PROBLEM STATEMENT
Beginning with the line that contains "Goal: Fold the" in the material below, print each line exactly until the line that contains "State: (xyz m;" has been printed, then stop.

-----

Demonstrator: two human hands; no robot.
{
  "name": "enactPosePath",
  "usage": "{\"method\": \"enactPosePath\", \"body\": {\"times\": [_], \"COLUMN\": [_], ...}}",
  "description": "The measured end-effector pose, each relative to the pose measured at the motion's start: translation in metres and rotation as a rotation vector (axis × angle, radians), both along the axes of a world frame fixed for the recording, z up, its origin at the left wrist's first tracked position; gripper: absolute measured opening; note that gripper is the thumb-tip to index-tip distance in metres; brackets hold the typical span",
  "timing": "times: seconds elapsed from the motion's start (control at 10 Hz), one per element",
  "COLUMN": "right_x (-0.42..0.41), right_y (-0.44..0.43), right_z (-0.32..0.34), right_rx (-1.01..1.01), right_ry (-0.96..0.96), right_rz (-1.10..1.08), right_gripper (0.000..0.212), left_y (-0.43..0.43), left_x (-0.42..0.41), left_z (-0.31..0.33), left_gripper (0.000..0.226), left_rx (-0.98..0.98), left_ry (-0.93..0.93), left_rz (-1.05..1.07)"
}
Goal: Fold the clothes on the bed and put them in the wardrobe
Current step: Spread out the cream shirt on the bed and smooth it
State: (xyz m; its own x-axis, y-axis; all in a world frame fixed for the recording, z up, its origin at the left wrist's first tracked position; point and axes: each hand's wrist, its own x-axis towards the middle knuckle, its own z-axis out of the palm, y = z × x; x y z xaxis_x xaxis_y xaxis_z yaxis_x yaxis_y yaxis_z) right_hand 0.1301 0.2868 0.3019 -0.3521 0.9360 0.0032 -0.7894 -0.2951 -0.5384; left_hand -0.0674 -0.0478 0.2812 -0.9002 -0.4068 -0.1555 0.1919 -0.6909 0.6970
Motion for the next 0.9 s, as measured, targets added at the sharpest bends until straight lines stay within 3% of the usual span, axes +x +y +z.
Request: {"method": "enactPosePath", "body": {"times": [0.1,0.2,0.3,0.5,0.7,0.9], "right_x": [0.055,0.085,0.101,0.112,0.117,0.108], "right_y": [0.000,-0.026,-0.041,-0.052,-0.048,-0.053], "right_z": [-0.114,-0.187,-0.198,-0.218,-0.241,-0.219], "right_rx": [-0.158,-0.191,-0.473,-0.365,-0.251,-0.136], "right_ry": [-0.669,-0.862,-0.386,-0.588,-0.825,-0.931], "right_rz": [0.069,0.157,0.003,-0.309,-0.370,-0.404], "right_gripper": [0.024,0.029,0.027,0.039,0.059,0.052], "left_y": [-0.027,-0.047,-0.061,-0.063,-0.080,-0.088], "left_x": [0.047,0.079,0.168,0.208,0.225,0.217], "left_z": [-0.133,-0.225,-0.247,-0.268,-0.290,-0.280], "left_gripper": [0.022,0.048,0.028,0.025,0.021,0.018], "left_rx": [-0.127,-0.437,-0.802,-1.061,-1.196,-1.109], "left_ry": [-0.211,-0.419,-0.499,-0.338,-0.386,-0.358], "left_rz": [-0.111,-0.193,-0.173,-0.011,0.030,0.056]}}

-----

EXPECTED ANSWER
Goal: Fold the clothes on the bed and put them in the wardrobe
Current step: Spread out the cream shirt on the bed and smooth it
State: (xyz m; its own x-axis, y-axis; all in a world frame fixed for the recording, z up, its origin at the left wrist's first tracked position; point and axes: each hand's wrist, its own x-axis towards the middle knuckle, its own z-axis out of the palm, y = z × x; x y z xaxis_x xaxis_y xaxis_z yaxis_x yaxis_y yaxis_z) right_hand 0.1301 0.2868 0.3019 -0.3521 0.9360 0.0032 -0.7894 -0.2951 -0.5384; left_hand -0.0674 -0.0478 0.2812 -0.9002 -0.4068 -0.1555 0.1919 -0.6909 0.6970

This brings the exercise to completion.